Lindur Ungu

Silvia
Chapter #8

Vaniti Impresa Ronde Tiga

Pagi ini, terjadi kehebohan besar di Gang Duren, nama gang tercinta yang kudiami dengan damai sentosa. Mobil Bentley berwarna merah mentereng terparkir di depan toko roti Tamar Indri. Tampak depan, si mobil keren itu seperti Pak Kumis yang menyeringai. Betapa tidak, si pemilik mobil mendandani bumper depan dengan gambar kumis dan gigi-gigi tonggos berwarna keemasan. Klakson mobil menyalak dengan pongah, seakan ingin seisi dunia tahu, ada mobil tampan nan nyentrik mampir di sini.

 

Kami berdecak kagum. Pintu mobil terbuka dengan penuh gaya, menampakkan sosok lelaki yang membusungkan dada. Jasnya tampak mahal dengan wajah tertutup topi lebar. Dengan sombong, jemarinya menjentik-jentik debu pada jas, lalu bersiul keras. Sesaat kemudian, anak buahnya memanggul sebentuk benda mirip wajan raksasa, warnanya putih dan berantena bak sungut lebah. Si lelaki melepas topi dan melontarkannya dengan keras, tepat menimpa wajah bundar Bu Soek, yang asyik masyuk mematut diri pada cermin kecil.

 

"Halo, Adik Ungu. Dinda, how are you today?" Si lelaki membungkuk dan mencium punggung tanganku dengan khidmat.

 

Orang yang berkerumun berbisik-bisik kaget. Babeh. Itu babeh. Aku tidak kalah terperangah. Wah, Pak Nas tampak sangat tampan dengan tampilan perlente.
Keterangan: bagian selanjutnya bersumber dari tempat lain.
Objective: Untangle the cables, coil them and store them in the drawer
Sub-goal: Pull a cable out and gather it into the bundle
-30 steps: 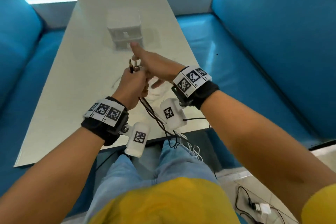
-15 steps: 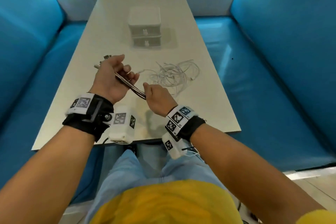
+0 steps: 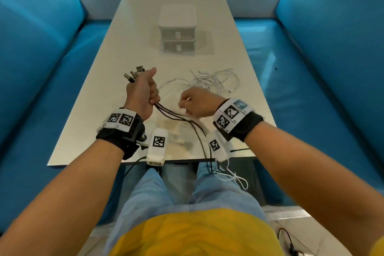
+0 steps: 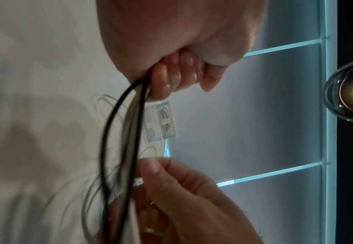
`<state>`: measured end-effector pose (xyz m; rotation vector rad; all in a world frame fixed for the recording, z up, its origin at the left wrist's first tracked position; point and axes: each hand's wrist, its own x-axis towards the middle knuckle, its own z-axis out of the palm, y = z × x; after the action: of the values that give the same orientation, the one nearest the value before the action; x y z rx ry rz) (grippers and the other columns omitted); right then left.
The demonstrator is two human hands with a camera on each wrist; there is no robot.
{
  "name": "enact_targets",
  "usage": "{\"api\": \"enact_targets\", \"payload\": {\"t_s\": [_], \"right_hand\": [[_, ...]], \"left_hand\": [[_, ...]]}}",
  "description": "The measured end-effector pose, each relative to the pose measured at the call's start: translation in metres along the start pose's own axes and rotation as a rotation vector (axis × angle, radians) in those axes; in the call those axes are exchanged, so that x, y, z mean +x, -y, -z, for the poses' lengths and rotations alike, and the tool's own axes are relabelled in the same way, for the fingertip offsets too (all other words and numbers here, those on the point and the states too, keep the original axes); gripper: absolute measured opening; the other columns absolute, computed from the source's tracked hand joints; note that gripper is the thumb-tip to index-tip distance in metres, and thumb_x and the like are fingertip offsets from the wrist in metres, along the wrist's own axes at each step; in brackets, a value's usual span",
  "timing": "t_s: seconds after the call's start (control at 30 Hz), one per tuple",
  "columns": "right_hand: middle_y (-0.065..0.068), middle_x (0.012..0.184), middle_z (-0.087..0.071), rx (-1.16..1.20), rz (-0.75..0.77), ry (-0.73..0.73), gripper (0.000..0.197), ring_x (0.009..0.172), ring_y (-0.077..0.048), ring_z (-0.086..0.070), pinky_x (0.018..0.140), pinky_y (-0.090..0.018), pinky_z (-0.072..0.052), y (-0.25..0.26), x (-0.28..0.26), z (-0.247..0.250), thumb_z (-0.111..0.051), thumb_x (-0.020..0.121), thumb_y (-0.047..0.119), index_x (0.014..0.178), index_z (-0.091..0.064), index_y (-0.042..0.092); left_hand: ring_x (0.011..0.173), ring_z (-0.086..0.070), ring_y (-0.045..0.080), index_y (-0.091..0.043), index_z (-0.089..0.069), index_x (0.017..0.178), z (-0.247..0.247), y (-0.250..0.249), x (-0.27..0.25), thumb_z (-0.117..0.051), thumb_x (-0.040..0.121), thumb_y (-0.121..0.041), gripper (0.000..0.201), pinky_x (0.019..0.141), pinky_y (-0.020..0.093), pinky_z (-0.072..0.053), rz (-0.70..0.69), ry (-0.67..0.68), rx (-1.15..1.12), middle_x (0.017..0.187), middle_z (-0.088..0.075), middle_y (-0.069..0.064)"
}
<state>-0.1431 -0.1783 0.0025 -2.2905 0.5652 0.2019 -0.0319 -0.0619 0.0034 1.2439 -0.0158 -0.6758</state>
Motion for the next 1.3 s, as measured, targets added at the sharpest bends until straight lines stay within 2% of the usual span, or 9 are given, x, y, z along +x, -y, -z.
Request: {"api": "enact_targets", "payload": {"t_s": [0.07,0.2,0.37,0.5,0.67,0.83,0.93,1.17,1.3], "right_hand": [[-0.006,0.092,-0.066,-0.107,-0.019,-0.200,0.019,0.089,-0.024,-0.063,0.083,-0.033,-0.050,-0.011,0.017,0.021,-0.052,0.094,0.021,0.097,-0.068,0.011],[-0.016,0.113,-0.065,-0.178,-0.159,-0.537,0.024,0.102,-0.034,-0.061,0.082,-0.032,-0.046,-0.037,0.059,0.062,-0.049,0.090,0.015,0.106,-0.068,0.010],[-0.013,0.122,-0.060,-0.413,-0.233,-0.341,0.022,0.111,-0.034,-0.057,0.093,-0.039,-0.046,-0.071,0.101,0.059,-0.044,0.092,0.021,0.102,-0.061,0.011],[-0.013,0.131,-0.050,-0.544,-0.226,-0.285,0.033,0.122,-0.032,-0.048,0.101,-0.042,-0.039,-0.088,0.112,0.044,-0.037,0.098,0.024,0.123,-0.054,0.011],[-0.015,0.112,-0.061,-0.541,-0.281,-0.350,0.020,0.105,-0.036,-0.058,0.091,-0.043,-0.049,-0.090,0.123,0.042,-0.051,0.089,0.027,0.098,-0.060,0.011],[-0.017,0.126,-0.046,-0.522,-0.314,-0.259,0.037,0.116,-0.039,-0.046,0.099,-0.050,-0.043,-0.088,0.119,0.049,-0.058,0.083,0.034,0.111,-0.054,0.010],[-0.017,0.122,-0.044,-0.442,-0.276,-0.325,0.030,0.112,-0.038,-0.047,0.098,-0.047,-0.043,-0.073,0.099,0.060,-0.058,0.088,0.029,0.108,-0.060,0.008],[-0.008,0.087,-0.067,-0.010,-0.051,-0.502,0.012,0.069,-0.022,-0.059,0.059,-0.027,-0.045,-0.054,0.062,0.086,-0.055,0.085,0.014,0.096,-0.055,0.018],[-0.001,0.082,-0.060,0.143,-0.039,-0.462,0.019,0.068,-0.014,-0.054,0.062,-0.025,-0.042,-0.041,0.054,0.096,-0.067,0.084,0.022,0.101,-0.061,0.017]], "left_hand": [[0.041,-0.015,0.010,-0.023,-0.029,0.057,0.006,-0.002,0.002,-0.060,0.090,-0.023,0.046,0.039,0.023,-0.015,0.017,0.007,-0.001,0.045,-0.020,-0.007],[0.042,-0.014,0.010,-0.023,-0.027,0.057,0.014,-0.002,0.007,-0.060,0.091,-0.027,0.048,0.039,0.023,-0.014,0.041,0.033,-0.007,0.045,-0.018,-0.007],[0.043,-0.013,0.010,-0.022,-0.027,0.056,0.025,0.002,0.009,-0.060,0.092,-0.030,0.049,0.039,0.023,-0.013,0.063,0.051,0.024,0.046,-0.017,-0.007],[0.043,-0.013,0.011,-0.023,-0.026,0.058,0.035,0.007,0.010,-0.059,0.092,-0.030,0.048,0.040,0.023,-0.013,0.076,0.048,0.038,0.046,-0.017,-0.007],[0.043,-0.012,0.010,-0.023,-0.026,0.059,0.036,0.007,0.011,-0.059,0.092,-0.029,0.047,0.039,0.023,-0.014,0.078,0.065,0.042,0.046,-0.017,-0.007],[0.043,-0.012,0.011,-0.023,-0.025,0.056,0.037,0.011,0.007,-0.059,0.090,-0.019,0.048,0.042,0.024,-0.013,0.067,0.087,0.012,0.047,-0.016,-0.007],[0.043,-0.012,0.010,-0.023,-0.026,0.055,0.040,0.016,0.002,-0.058,0.090,-0.017,0.048,0.043,0.025,-0.012,0.052,0.104,0.012,0.047,-0.016,-0.007],[0.040,-0.013,0.009,-0.025,-0.033,0.048,0.032,0.016,-0.002,-0.058,0.090,-0.015,0.051,0.041,0.024,-0.013,0.011,0.119,0.023,0.044,-0.018,-0.007],[0.040,-0.013,0.009,-0.023,-0.025,0.055,0.027,0.013,-0.007,-0.057,0.092,-0.019,0.048,0.042,0.024,-0.013,0.016,0.142,-0.046,0.045,-0.017,-0.007]]}}
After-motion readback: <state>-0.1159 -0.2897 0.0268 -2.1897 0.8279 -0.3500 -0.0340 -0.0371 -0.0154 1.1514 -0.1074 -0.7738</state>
Sayang, saat tersenyum, gigi-gigi emasnya terlalu sangar, mengingatkanku pada tokoh bandit film Home Alone. "Eh, fine, thank you." Aku menjawab dengan senyum ketakutan ala Macaulay Culkin.

 

Pak Nas tertawa dibuat-buat, berusaha terlihat tampan paripurna. Jemarinya menjentik, lantas mempersembahkan wajan putih raksasa di tanganku. "Terimalah tanda cinta Kanda. Ini penangkap sinyal Wifi terhebat sejagat angkasa. Jangankan di Gang Duren, Seisi Kampoeng Doekoe pun bisa mendapat Wifi gratis. Tis, tis, tis." Gelegar suara Pak Nas disambut sorakan gembira warga sekitar.

 

"Eh, makasih pak." Mau tak mau aku tertawa semringah. Senyum Pak Nas tersungging, semakin ingin berlagak tampan. Aku balas tersenyum, hingga akhirnya pipiku ngilu karena kami terus berbalas senyum.

 

"Dinda berterimakasih terlalu cepat. Hadiah yang sebenarnya ada di belakang sana. Terimalah, Dik." Pak Nas mengayunkan tangan sok dramatis, meniru gaya khas pesulap jalanan. Namun, ajaib, petikan jemarinya mendatangkan sebuah mobil bak terbuka yang mengangkut benda raksasa.

 

Wah, luar biasa, itu roti buaya raksasa, besar seperti tubuh buaya purba, mungkin enam meter panjangnya, warnanya cokelat tua dan tampak menggiurkan. Penghuni Gang Duren melongok penuh ingin tahu, sebagian meneguk air liur, sebagian lagi menunjuk-nunjuk dengan penuh nafsu.

 

Belum habis kekagumanku, terjadi sebuah kejutan lainnya. Roti buaya itu menggeliat, lantas melompat dan menerkam tubuhku, tak pelak tubuh kurus ini tertelan bulat-bulat di dalam perut buaya purba yang berpura-pura menjadi sepotong roti. Sebelum kesadaranku lenyap, sempat kudengar tawa Pak Nas yang terbahak-bahak, tawa kepuasan yang kian lama kian redup. Pandangan mataku berangsur gelap, segalanya menjadi tiada.